The problem here was that the court and trial counsel used Wis. J.I.—Criminal 805 as the model for the instructions. That instruction deals with self-defense for intentional crimes. Because intentional acts and self-defense can co-exist (the defendant intentionally caused bodily harm, for instance, when acting in self-defense) it is appropriate to have the jury decide whether the elements of the intentional crime have been proven before considering self-defense. But that’s not the case for reckless or negligent crimes. And that’s why there’s Wis. J.I.—Criminal 801, the self-defense instruction for reckless and negligent crimes, which integrates the self-defense standard into the discussion of the recklessness and utter disregard elements because, as the Jury Instruction Committee explains, both recklessness and negligence:
require that conduct create an unreasonable risk of death or great bodily harm. A risk is not unreasonable if the conduct undertaken is a reasonable exercise of the privilege of self-defense. Because criminal recklessness or criminal negligence and lawful actions in self-defense cannot coexist [unlike with intentional crimes, where intent to harm and self-defense do coexist], it is best to advise the jury to consider the law relating to self-defense when considering those elements.
Wis. J.I.—Criminal 801 (2014), at 3, n.1 . The Committee makes the same point for the utter disregard element. Id. at 5, n.7. So why didn’t the trial court and trial counsel use Wis. J.I.—Criminal 801? According to the state (brief at 32), it was because State v. Austin, 2013 WI App 96, 349 Wis. 2d 744, 836 N.W.2d 833, held the instruction was flawed for not making it clear the burden to disprove self-defense was on the state, and the instruction hadn’t yet been revised in light of that decision. (A new version was approved in February 2014, shortly after Green’s trial. Wis. J.I.—Criminal 801 (2014), Comment, at 3).
So, instead of trying to revise the instruction in light of Austin the judge and lawyers relied on an inapt model and ended up with an instruction that, as Green asserts, didn’t much help the jury apply self-defense to the elements of the offense.

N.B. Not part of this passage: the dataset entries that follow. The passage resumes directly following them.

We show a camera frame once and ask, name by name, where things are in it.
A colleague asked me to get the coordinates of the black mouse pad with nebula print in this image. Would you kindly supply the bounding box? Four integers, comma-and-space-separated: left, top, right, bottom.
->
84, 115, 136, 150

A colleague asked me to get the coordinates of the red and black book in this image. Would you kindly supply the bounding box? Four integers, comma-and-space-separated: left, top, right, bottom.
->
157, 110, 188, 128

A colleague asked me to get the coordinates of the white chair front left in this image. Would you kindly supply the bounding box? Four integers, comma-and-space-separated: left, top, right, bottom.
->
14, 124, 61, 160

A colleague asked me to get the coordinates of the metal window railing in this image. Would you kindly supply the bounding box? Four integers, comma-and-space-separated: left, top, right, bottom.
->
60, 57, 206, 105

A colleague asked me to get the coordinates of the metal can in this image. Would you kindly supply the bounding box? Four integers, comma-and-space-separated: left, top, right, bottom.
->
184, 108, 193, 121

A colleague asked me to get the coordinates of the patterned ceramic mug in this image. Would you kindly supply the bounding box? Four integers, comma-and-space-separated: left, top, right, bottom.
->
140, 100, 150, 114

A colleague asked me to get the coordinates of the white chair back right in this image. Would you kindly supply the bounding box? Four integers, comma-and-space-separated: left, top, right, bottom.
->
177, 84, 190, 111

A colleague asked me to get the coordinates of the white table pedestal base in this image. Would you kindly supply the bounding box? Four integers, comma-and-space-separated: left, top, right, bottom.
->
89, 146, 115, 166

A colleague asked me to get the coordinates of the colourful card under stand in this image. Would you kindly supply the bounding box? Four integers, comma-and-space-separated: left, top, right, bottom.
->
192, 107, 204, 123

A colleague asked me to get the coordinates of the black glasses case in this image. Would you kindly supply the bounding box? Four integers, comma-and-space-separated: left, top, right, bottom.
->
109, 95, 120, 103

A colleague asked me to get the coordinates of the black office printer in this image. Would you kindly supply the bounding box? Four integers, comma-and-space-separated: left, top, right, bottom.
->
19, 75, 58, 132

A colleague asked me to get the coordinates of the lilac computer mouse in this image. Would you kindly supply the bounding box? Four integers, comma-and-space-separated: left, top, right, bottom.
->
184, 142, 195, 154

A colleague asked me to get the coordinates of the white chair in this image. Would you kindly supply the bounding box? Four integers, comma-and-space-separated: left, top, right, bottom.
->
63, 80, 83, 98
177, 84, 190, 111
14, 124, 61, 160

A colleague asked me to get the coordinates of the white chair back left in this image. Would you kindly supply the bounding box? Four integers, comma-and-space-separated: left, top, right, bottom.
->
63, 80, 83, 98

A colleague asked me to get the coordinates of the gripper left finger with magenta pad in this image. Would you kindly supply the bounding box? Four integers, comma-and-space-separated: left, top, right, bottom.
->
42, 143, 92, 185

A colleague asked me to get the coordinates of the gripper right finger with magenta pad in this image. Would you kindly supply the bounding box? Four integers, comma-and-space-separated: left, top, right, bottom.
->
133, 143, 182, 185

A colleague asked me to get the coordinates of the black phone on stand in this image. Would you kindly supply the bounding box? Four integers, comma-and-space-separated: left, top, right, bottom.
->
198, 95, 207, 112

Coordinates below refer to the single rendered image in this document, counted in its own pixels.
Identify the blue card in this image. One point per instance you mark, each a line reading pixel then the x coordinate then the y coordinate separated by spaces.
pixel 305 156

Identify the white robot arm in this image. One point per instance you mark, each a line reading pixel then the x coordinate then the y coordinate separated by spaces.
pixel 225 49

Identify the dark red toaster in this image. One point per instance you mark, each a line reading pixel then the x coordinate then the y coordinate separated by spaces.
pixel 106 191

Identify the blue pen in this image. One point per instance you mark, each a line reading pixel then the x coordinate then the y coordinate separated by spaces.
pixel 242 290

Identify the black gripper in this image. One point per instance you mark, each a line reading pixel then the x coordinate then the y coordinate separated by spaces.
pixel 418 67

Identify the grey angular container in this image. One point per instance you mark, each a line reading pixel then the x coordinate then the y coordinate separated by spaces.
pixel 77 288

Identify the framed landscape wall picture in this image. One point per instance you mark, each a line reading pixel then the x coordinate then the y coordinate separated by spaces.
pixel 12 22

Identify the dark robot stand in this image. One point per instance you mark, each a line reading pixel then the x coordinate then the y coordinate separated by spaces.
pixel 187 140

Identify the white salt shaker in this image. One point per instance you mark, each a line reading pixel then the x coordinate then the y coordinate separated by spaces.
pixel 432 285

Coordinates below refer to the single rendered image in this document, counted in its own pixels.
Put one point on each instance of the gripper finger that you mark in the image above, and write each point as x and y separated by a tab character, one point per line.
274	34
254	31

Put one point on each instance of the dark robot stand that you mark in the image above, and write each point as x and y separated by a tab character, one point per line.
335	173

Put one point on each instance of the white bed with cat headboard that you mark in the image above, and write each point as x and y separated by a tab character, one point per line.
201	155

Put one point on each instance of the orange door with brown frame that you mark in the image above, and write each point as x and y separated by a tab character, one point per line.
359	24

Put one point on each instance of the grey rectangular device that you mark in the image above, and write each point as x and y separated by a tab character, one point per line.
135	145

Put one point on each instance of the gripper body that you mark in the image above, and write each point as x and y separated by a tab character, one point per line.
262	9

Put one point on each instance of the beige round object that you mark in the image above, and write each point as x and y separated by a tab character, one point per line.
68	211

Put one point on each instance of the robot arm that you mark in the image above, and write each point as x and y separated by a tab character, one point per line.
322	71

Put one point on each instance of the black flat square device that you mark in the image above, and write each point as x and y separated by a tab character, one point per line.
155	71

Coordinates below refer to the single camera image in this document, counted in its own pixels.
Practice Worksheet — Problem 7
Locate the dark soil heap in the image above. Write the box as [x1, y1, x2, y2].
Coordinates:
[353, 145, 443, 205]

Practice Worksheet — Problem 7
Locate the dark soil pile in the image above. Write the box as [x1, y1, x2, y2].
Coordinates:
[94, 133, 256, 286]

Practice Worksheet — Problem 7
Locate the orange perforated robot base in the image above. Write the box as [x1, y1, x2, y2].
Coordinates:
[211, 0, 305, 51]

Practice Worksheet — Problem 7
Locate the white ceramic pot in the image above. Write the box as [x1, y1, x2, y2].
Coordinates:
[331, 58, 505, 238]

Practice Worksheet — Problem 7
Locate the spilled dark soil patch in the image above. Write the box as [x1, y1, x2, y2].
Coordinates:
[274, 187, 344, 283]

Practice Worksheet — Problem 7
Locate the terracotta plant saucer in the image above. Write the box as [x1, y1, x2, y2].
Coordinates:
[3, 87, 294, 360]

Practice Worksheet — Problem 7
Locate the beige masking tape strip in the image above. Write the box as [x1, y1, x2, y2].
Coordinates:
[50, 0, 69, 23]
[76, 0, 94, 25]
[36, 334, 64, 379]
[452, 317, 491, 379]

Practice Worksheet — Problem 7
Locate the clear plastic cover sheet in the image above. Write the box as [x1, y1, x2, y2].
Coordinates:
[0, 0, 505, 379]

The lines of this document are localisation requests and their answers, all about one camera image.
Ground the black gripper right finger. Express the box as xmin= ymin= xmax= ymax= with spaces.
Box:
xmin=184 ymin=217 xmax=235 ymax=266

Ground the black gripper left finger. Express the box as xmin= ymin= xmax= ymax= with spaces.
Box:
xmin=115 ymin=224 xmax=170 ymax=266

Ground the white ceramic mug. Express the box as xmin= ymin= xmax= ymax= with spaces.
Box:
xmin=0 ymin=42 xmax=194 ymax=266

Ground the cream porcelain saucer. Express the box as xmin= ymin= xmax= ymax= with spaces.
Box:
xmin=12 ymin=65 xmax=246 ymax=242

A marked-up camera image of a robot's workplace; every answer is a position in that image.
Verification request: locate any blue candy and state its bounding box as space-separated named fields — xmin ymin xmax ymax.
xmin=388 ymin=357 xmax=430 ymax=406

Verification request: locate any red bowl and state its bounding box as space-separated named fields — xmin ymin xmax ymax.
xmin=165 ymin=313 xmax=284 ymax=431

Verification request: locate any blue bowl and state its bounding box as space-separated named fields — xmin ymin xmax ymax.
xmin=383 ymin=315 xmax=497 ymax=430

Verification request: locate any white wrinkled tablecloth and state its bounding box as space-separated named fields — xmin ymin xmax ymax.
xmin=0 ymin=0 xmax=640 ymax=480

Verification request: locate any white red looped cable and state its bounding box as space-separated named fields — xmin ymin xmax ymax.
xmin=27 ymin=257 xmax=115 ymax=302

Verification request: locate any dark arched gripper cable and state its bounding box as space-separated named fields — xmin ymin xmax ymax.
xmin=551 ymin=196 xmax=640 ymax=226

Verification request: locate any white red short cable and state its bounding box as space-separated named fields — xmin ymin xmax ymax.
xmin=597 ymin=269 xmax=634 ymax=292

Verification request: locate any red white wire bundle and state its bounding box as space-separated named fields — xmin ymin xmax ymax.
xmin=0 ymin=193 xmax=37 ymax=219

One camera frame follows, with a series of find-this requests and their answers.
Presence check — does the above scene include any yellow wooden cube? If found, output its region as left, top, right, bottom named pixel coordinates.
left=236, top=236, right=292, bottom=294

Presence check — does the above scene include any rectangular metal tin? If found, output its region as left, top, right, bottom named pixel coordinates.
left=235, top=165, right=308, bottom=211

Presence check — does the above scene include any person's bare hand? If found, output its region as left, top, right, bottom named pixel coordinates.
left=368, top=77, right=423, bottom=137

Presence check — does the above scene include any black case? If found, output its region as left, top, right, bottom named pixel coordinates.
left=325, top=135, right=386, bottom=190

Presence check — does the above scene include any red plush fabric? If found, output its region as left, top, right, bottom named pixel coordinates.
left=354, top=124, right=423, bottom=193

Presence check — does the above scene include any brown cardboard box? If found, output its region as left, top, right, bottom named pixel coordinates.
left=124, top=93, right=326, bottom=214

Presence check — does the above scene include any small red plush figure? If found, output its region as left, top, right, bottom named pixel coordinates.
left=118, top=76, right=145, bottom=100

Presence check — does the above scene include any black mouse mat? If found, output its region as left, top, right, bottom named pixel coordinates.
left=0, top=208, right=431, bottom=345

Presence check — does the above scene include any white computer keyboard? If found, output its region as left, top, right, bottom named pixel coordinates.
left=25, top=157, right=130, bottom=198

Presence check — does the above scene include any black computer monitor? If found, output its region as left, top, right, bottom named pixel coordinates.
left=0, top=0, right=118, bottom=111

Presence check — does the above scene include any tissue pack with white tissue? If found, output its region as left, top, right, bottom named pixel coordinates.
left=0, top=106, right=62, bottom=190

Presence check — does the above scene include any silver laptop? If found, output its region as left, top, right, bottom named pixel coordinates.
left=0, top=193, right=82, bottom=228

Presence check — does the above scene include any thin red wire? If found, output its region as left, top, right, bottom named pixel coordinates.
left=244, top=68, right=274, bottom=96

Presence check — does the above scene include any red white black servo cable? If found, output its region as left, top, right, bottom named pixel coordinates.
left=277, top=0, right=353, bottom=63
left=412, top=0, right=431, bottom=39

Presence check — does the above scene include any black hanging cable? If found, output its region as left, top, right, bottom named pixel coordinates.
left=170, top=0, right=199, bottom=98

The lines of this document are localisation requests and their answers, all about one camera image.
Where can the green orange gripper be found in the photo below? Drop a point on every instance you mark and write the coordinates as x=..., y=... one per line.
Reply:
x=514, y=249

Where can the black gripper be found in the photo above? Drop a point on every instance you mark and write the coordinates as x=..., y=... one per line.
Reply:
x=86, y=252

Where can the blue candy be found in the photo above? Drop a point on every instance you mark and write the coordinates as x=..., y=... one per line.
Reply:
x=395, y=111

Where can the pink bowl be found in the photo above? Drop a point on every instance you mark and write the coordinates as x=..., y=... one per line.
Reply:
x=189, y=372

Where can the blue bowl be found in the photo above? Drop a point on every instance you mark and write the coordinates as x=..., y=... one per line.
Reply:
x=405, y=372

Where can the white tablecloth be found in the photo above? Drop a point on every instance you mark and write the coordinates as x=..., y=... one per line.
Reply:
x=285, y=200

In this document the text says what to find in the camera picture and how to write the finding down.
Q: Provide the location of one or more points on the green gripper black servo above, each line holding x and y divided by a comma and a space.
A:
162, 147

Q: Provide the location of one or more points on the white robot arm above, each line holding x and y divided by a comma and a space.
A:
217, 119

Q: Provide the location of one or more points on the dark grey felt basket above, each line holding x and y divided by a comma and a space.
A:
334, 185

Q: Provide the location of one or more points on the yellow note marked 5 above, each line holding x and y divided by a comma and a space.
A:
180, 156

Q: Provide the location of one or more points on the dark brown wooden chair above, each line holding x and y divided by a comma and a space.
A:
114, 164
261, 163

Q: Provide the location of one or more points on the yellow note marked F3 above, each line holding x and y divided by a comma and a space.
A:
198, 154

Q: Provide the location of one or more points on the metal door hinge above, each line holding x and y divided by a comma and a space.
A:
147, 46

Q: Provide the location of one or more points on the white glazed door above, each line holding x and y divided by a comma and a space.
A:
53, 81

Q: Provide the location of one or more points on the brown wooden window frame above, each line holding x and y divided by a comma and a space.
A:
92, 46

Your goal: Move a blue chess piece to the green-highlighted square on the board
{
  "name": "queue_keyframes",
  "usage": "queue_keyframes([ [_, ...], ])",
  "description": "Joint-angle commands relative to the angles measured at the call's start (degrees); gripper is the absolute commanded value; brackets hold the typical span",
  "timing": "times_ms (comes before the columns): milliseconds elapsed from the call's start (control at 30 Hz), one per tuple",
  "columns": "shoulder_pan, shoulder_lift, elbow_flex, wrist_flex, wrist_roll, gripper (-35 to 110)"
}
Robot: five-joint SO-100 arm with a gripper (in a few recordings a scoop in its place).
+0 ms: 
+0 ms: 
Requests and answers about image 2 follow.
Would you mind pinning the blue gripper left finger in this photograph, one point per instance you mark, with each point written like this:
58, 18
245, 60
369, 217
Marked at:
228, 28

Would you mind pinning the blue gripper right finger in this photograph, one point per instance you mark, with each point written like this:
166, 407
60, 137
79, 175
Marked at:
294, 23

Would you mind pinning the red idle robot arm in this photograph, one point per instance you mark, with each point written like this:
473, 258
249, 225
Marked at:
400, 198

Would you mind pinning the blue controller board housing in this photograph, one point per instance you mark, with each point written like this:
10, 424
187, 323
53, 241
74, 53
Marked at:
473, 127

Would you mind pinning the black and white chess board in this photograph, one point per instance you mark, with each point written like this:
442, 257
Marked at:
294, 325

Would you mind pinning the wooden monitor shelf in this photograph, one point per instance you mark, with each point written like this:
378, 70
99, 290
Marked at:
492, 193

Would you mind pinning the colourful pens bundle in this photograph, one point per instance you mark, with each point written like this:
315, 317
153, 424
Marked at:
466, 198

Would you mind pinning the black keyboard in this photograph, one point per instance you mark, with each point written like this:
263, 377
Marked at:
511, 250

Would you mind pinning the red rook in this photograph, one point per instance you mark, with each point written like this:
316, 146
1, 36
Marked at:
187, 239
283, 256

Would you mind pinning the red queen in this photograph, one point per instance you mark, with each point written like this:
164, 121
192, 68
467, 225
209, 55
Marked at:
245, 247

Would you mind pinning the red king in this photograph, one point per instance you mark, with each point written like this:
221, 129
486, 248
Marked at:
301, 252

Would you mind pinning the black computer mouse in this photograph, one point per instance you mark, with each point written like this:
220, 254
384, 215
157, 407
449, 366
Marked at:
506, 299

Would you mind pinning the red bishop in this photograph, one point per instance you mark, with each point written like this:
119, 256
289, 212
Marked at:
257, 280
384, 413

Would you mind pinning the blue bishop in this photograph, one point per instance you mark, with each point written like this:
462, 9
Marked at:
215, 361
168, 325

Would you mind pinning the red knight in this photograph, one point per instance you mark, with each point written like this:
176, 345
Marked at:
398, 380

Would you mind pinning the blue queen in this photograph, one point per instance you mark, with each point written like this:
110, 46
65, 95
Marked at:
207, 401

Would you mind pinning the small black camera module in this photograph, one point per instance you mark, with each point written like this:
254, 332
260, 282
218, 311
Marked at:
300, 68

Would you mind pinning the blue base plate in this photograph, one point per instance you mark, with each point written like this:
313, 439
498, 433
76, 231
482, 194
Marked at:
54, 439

As to whether that matters: the court did instruct the jury that it could not find Green guilty of first-degree reckless homicide unless it was satisfied that his conduct showed utter disregard for human life, taking into account a number of factors including “why the defendant was engaged in that conduct.” Given that the parties argued the question of self-defense, that the instruction on the charged offense directed the jury to take the reason for the defendant’s conduct into account, and that the court separately instructed the jury on what constituted self-defense, it might be that the real controversy was fully tried. But before it reaches that conclusion, the court should actually consider the problem with the instruction, something it failed to do.